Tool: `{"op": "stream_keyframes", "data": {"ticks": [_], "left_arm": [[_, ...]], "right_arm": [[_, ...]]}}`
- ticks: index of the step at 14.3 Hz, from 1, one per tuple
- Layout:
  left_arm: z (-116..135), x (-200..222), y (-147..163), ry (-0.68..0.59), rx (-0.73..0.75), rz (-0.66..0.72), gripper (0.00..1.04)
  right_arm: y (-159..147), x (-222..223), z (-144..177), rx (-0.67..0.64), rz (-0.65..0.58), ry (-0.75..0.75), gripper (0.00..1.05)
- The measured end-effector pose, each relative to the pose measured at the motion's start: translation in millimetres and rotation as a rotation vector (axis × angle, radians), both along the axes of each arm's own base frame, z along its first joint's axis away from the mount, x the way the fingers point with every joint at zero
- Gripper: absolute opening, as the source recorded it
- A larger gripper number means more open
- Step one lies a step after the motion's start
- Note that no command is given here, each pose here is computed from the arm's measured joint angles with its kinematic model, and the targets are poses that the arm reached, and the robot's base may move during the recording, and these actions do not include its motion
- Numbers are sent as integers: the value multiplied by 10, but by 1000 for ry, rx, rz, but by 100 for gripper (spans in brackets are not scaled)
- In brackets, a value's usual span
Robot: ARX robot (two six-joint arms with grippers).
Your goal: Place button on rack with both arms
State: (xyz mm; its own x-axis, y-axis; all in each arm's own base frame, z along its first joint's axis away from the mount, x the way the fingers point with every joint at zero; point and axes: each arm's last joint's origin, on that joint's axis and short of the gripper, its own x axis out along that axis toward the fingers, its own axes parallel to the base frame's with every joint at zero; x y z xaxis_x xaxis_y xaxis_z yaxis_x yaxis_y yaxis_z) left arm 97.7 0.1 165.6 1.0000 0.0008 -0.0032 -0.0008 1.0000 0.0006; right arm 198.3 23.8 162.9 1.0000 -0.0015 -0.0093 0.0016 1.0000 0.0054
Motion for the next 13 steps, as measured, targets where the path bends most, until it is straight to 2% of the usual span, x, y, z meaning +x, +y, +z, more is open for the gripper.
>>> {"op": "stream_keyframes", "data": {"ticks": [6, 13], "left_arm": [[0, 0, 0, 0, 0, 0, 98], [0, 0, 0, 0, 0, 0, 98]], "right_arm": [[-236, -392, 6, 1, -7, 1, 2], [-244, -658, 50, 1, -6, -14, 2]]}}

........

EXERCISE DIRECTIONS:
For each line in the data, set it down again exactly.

SOLUTION TO THIS TASK:
Tool: `{"op": "stream_keyframes", "data": {"ticks": [_], "left_arm": [[_, ...]], "right_arm": [[_, ...]]}}`
- ticks: index of the step at 14.3 Hz, from 1, one per tuple
- Layout:
  left_arm: z (-116..135), x (-200..222), y (-147..163), ry (-0.68..0.59), rx (-0.73..0.75), rz (-0.66..0.72), gripper (0.00..1.04)
  right_arm: y (-159..147), x (-222..223), z (-144..177), rx (-0.67..0.64), rz (-0.65..0.58), ry (-0.75..0.75), gripper (0.00..1.05)
- The measured end-effector pose, each relative to the pose measured at the motion's start: translation in millimetres and rotation as a rotation vector (axis × angle, radians), both along the axes of each arm's own base frame, z along its first joint's axis away from the mount, x the way the fingers point with every joint at zero
- Gripper: absolute opening, as the source recorded it
- A larger gripper number means more open
- Step one lies a step after the motion's start
- Note that no command is given here, each pose here is computed from the arm's measured joint angles with its kinematic model, and the targets are poses that the arm reached, and the robot's base may move during the recording, and these actions do not include its motion
- Numbers are sent as integers: the value multiplied by 10, but by 1000 for ry, rx, rz, but by 100 for gripper (spans in brackets are not scaled)
- In brackets, a value's usual span
Robot: ARX robot (two six-joint arms with grippers).
Your goal: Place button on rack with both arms
State: (xyz mm; its own x-axis, y-axis; all in each arm's own base frame, z along its first joint's axis away from the mount, x the way the fingers point with every joint at zero; point and axes: each arm's last joint's origin, on that joint's axis and short of the gripper, its own x axis out along that axis toward the fingers, its own axes parallel to the base frame's with every joint at zero; x y z xaxis_x xaxis_y xaxis_z yaxis_x yaxis_y yaxis_z) left arm 97.7 0.1 165.6 1.0000 0.0008 -0.0032 -0.0008 1.0000 0.0006; right arm 198.3 23.8 162.9 1.0000 -0.0015 -0.0093 0.0016 1.0000 0.0054
Motion for the next 13 steps, as measured, targets where the path bends most, until it is straight to 2% of the usual span, x, y, z meaning +x, +y, +z, more is open for the gripper.
>>> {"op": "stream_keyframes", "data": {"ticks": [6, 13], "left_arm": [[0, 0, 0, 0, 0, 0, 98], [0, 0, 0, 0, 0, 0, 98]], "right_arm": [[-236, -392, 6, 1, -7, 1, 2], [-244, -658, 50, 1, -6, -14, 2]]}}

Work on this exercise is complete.